# Dataset extract
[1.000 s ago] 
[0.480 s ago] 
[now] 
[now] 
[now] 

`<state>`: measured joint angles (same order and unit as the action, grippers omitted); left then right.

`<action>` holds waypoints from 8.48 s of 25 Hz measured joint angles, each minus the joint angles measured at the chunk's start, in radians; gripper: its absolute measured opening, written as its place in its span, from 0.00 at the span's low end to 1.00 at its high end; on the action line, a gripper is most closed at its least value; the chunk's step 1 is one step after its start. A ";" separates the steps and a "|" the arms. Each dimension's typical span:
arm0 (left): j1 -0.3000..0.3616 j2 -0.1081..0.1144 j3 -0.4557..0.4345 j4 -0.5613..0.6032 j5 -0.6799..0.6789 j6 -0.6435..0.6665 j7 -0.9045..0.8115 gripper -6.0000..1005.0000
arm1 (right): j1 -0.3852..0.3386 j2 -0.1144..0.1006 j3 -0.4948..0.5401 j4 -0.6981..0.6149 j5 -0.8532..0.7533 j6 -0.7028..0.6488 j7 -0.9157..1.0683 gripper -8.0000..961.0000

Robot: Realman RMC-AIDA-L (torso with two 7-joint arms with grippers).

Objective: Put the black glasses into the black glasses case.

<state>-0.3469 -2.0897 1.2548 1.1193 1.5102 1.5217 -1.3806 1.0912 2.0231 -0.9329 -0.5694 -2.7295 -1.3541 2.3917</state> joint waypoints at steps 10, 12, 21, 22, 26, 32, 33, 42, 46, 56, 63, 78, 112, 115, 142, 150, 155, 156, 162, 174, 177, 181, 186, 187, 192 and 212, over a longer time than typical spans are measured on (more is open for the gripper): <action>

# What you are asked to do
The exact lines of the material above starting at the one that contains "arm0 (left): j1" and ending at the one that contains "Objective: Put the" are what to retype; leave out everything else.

# Answer below
arm0 (left): j1 -0.3000..0.3616 j2 -0.1081..0.1144 j3 -0.4557..0.4345 j4 -0.5613..0.6032 j5 -0.6799..0.6789 j6 -0.6435..0.6665 j7 -0.9045..0.8115 gripper -6.0000..1005.0000
arm1 (right): j1 -0.3852..0.3386 j2 -0.1144..0.1006 j3 -0.4948..0.5401 j4 -0.6981..0.6149 j5 -0.8532..0.7533 j6 -0.7028..0.6488 j7 -0.9157..1.0683 gripper -8.0000..961.0000

Robot: Realman RMC-AIDA-L (torso with two 7-joint arms with grippers).

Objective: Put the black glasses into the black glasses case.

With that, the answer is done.